Every day I felt like I was dying.
I knew I couldn’t keep living that way—a direction I’d been veering for most of my life, if I’m honest.
That wasn’t living.
Thus began my healing journey...
I gave myself permission to start tenderly caring for and prioritizing myself:
I took some time off.
Went on my first yoga retreat.
Started meditating daily.
Immersed myself in practices that spoke to me: restorative yoga, sound healing, slooooow walking. Reiki.
Listening to myself and my panicked heart. A LOT.
Resting and listening so much, restoring my nervous system drop by tiny drop... I started to feel a bit better. Then more.
I dove into trainings to learn all I could for myself... And began to feel called to share what I was learning with others who might need a little help finding this path, more of this peace, too.

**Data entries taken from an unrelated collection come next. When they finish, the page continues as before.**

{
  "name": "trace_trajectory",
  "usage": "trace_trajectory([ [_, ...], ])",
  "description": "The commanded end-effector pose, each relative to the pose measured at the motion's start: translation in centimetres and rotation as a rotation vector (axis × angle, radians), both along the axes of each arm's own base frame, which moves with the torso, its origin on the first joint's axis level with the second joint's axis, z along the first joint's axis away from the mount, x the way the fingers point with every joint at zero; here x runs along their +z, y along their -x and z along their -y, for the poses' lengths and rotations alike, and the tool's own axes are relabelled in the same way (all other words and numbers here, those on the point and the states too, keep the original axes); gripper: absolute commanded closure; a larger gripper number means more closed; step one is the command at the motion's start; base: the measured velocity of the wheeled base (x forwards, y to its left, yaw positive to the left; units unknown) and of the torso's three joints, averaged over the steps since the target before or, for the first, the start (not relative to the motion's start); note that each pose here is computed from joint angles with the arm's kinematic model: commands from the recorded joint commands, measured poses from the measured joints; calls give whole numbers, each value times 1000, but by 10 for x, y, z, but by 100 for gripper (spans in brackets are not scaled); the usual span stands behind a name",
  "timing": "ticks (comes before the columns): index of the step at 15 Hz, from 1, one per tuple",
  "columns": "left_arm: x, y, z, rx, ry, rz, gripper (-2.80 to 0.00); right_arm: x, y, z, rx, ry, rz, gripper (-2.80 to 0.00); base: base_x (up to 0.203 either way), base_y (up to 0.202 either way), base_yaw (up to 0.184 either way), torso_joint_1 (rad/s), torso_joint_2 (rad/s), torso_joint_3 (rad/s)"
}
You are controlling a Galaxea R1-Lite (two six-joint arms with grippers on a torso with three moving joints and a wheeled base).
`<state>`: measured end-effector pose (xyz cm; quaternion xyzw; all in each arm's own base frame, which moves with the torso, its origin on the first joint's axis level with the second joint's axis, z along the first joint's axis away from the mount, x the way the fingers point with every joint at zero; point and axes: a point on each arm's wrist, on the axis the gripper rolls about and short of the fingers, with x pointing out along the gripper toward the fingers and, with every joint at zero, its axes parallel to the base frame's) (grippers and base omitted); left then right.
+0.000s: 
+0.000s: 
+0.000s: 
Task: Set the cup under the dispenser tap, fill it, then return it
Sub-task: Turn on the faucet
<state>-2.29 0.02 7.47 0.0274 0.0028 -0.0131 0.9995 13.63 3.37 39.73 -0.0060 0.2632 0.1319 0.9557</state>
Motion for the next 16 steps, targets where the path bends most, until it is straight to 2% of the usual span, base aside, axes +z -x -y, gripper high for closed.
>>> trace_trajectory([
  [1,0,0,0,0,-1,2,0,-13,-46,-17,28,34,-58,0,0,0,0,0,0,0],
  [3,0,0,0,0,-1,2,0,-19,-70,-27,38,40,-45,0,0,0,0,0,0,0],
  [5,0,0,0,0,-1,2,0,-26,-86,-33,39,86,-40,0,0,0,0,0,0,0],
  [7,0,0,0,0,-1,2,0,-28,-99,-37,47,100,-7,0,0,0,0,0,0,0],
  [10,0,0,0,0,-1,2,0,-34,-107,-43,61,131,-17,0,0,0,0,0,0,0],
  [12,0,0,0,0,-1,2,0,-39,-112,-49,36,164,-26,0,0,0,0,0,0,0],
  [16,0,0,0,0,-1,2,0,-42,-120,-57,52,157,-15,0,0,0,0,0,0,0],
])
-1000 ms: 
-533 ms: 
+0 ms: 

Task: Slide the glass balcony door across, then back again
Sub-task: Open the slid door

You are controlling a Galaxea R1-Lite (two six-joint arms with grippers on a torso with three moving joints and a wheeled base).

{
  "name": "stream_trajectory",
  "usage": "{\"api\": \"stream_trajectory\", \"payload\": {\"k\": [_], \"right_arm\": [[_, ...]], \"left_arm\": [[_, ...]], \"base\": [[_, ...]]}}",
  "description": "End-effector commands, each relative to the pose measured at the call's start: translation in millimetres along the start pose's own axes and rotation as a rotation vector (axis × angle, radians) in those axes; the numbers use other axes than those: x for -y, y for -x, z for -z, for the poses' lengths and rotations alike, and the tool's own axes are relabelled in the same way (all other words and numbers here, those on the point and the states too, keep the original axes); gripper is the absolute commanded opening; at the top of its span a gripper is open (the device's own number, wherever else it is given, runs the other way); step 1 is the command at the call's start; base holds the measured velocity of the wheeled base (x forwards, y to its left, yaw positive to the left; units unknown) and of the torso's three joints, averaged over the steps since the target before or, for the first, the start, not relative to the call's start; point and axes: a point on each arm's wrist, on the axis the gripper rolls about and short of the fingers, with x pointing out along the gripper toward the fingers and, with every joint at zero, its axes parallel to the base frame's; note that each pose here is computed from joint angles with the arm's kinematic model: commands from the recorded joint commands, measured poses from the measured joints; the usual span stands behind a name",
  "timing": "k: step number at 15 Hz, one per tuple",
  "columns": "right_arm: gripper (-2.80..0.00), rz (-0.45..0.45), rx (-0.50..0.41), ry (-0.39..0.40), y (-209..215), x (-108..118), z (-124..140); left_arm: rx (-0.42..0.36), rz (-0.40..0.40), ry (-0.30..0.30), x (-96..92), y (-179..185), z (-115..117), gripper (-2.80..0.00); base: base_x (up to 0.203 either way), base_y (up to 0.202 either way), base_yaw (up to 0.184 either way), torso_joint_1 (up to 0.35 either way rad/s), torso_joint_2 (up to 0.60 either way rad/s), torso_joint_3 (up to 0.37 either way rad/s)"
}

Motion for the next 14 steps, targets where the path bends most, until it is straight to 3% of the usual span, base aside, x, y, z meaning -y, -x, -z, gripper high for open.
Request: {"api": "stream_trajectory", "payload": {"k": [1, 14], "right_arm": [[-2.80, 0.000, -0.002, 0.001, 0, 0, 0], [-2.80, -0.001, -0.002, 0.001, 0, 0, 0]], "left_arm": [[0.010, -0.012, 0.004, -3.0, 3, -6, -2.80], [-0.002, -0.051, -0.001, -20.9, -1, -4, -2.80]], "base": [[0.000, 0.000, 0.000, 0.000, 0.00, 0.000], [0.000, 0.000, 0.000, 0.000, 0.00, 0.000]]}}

I started to feel SOOO in my purpose. In mySELF in ways I hadn’t ever been.
What a remarkable gift to hold the lantern for someone from a few feet ahead on this path... To share practices and perspectives that have changed my life and that I wish I’d had sooner.
But/and...healing is a looooong process. My scars are old and deep, and so is my conditioning to operate from a place of fear and stress and with a panicked heart.
This work will continue.
I have to keep practicing. Every. Day. And recalibrating as I go.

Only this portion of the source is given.